Ma la controversa demolizione da parte del governo locale dell’atrio della famosa moschea di Dongguan, una delle più grandi della Cina, ha messo la città al centro di una campagna nazionale per rendere l’Islam più cinese o «sinicizzarlo per guidare l’Islam ad essere compatibile con il socialismo».

La rimozione delle cupole e dei minareti in stile arabo dal cancello anteriore della moschea ha scatenato una reazione dei residenti locali e ha anche catturato l’attenzione dei diplomatici stranieri. La storia della ristrutturazione di Dongguan segnala l’espansione di un giro di vite in corso sull’Islam in Cina, che finora è stato in gran parte attuato contro gli uiguri e altri musulmani turchi.

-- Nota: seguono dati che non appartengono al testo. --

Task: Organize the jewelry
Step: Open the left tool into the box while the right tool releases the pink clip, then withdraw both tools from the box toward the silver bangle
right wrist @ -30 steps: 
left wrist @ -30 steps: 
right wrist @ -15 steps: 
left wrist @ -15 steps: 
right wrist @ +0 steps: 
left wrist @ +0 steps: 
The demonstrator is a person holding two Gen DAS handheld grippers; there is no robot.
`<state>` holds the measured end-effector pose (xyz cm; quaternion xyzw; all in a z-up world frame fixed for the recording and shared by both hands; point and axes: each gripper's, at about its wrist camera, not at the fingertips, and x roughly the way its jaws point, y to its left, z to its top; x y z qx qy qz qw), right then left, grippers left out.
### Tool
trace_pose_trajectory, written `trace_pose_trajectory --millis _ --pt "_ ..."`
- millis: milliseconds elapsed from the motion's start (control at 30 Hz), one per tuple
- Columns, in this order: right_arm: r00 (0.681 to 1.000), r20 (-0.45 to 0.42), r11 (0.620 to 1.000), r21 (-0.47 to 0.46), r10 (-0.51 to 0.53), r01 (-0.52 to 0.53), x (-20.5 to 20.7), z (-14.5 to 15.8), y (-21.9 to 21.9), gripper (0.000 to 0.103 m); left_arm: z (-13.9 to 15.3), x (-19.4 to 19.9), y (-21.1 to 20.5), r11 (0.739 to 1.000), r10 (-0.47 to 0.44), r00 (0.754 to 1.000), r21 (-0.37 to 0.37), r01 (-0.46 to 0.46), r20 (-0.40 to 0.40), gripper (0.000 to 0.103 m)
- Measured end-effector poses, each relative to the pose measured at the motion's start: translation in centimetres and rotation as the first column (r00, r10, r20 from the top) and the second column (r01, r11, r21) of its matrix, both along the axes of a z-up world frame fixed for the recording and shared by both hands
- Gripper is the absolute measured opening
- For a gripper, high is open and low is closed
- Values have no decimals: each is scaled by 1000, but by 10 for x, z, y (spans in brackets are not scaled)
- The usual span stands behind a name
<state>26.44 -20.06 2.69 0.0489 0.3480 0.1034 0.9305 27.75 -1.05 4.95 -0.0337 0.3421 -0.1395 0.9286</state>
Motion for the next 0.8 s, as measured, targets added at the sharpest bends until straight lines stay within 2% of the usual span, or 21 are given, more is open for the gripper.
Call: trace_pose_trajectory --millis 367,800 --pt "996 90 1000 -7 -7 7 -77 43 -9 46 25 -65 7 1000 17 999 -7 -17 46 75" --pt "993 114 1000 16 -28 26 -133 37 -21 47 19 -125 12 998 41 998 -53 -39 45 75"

Il 9 luglio 2021, le immagini di un avviso del governo municipale di Xining che annunciava la ristrutturazione del cancello anteriore della moschea di Dongguan sono circolate su siti di social media come Sina Weibo e Zhihu, riporta At. Cambiamenti simili sono stati attuati in altre moschee della città, almeno 10 delle quali si trovano solo nel centrale distretto Chengdong della città. Gli utenti di Twitter a Xining hanno documentato e condiviso le immagini di questi cambiamenti che hanno attraversato la città.

La reazione della comunità musulmana Hui locale, il 16% della popolazione di Xining, era palpabile. Ma le proteste si sono rivelate inutili. La sinicizzazione della moschea di Dongguan suggerisce una preoccupante tendenza verso un’assimilazione coercitiva delle minoranze musulmane da parte del partito comunista cinese al potere.

La demolizione della porta d’ingresso è avvenuta sullo sfondo di una più ampia repressione dell’identità islamica che si sta svolgendo in tutta la Cina. Gli aspetti più notevoli di questa campagna si sono verificati nell’area a cui la Cina si riferisce come la regione autonoma dello Xinjiang Uyghur, come parte della cosiddetta “Guerra del popolo al terrore”.

I musulmani turchi sono stati detenuti in campi di concentramento, condannati a lunghe pene detentive e sottoposti a lavori forzati. Per le comunità Hui, questo giro di vite ha portato alla preclusione delle espressioni di fede non approvate dallo stato. Discorsi interni al partito hanno paragonato l’Islam a un “virus”. È questa mentalità che spinge il regime a limitare l’architettura apertamente islamica negli spazi pubblici.

Ad oggi, la sinicizzazione è stata accolta con poca resistenza.

Mentre la campagna arriva alle porte della moschea più prominente e culturalmente importante della Cina, il malcontento non potrà che aumentare. Nel mettere in atto misure aggressive di standardizzazione, il partito minaccia di minare la stabilità che cerca di preservare.